Les possibilités d'émotion esthétique enfermées dans cet art, s'il était pur, seraient immenses. Il pourrait prendre à son compte le mot de Poussin: «La Peinture n'a pas d'entre but que la délectation et la joie des yeux.»
Picabia qui semble souhaiter un art de la mobilité, pourrait abandonner la peinture statique pour aborder maintenant des moyens nouveaux (comme fit la Loïe Füller). Mais comme peintre de tableaux je lui conseille d'aborder franchement le sujet (poésie) qui est l'essence des arts plastiques.
[Marcel DUCHAMP]
Les tableaux de Marcel Duchamp ne sont pas encore assez nombreux et ils diffèrent trop entre eux pour qu'on puisse tirer des indications qu'ils fournissent un jugement sur le talent véritable de leur auteur.
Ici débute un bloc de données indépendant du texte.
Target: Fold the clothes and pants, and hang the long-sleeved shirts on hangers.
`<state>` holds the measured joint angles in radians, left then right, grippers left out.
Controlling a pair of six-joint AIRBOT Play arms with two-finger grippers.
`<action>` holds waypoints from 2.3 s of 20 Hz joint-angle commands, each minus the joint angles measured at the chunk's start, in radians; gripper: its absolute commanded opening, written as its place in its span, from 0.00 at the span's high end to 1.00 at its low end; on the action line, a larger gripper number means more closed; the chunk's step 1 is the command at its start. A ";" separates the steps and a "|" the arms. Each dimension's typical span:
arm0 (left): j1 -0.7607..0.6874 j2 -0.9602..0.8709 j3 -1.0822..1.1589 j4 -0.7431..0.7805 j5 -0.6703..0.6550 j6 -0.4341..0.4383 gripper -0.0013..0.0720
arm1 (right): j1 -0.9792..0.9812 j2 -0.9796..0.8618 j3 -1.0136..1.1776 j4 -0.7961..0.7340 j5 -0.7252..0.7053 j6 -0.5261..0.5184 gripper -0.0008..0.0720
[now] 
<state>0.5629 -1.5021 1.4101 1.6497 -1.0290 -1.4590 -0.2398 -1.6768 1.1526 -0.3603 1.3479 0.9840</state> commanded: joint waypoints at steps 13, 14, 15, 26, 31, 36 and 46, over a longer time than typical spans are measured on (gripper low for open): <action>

Comme la plupart des peintres nouveaux, Marcel Duchamp n'a plus le culte des apparences. (Il semble que ce soit Gauguin qui le premier ait renoncé à ce qui fut si longtemps la religion des peintres.)
À ses débuts, Marcel Duchamp fut influencé de Braque (tableaux exposés au Salon d'Automne 1911 et Galerie de la rue Tronchet 1911) et de la Tour de Delaunay (Jeune homme mélancolique dans un train).
Pour écarter de son art toutes les perceptions qui pourraient devenir notions, Duchamp écrit sur son tableau le titre qu'il lui confère. Ainsi, la littérature dont si peu de peintres se sont passés, disparaît de son art, mais non la poésie. Il se sert ensuite de formes et de couleurs, non pour rendre des apparences, mais afin de pénétrer la nature même de ces formes et de ces couleurs formelles qui désespèrent les peintres au point qu'ils voudraient s'en passer et dont ils tenteront de se passer chaque fois qu'il sera possible.
Marcel Duchamp oppose, à la composition concrète de ses tableaux, un titre intellectuel à l'extrême. En ce sens, il va aussi loin que possible et ne craint pas d'encourir le reproche de faire une peinture ésotérique, sinon absconse.